EXERCISE | From the data below, retype exactly the lines starting with the one that contains "Field report states that the left gripper right" and ending with the one that contains "Here are labels", both included.

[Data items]
'''

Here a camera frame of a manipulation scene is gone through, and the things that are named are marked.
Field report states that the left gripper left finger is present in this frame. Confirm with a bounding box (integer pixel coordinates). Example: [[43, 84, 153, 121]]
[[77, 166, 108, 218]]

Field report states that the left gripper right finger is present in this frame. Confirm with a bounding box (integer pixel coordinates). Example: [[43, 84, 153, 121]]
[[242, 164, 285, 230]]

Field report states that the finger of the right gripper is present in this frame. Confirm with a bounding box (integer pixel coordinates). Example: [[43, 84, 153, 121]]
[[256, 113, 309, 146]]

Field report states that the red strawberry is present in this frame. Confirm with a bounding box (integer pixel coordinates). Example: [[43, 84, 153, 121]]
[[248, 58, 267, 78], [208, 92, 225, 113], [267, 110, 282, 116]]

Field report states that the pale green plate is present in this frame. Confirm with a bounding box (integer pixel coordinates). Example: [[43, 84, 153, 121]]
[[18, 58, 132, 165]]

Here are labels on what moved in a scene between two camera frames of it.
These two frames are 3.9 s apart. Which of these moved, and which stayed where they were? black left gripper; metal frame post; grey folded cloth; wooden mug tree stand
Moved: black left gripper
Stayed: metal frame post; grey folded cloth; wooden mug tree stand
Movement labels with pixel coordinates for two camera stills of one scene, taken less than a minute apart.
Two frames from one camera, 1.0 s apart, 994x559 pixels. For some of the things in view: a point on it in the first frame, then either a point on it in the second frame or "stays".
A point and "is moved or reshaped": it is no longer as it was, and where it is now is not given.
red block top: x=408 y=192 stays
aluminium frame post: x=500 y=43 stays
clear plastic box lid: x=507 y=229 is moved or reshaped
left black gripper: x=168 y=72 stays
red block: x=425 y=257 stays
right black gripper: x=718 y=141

'''

WRITTEN SOLUTION |
Field report states that the left gripper right finger is present in this frame. Confirm with a bounding box (integer pixel coordinates). Example: [[43, 84, 153, 121]]
[[242, 164, 285, 230]]

Field report states that the finger of the right gripper is present in this frame. Confirm with a bounding box (integer pixel coordinates). Example: [[43, 84, 153, 121]]
[[256, 113, 309, 146]]

Field report states that the red strawberry is present in this frame. Confirm with a bounding box (integer pixel coordinates). Example: [[43, 84, 153, 121]]
[[248, 58, 267, 78], [208, 92, 225, 113], [267, 110, 282, 116]]

Field report states that the pale green plate is present in this frame. Confirm with a bounding box (integer pixel coordinates). Example: [[43, 84, 153, 121]]
[[18, 58, 132, 165]]

Here are labels on what moved in a scene between two camera frames of it.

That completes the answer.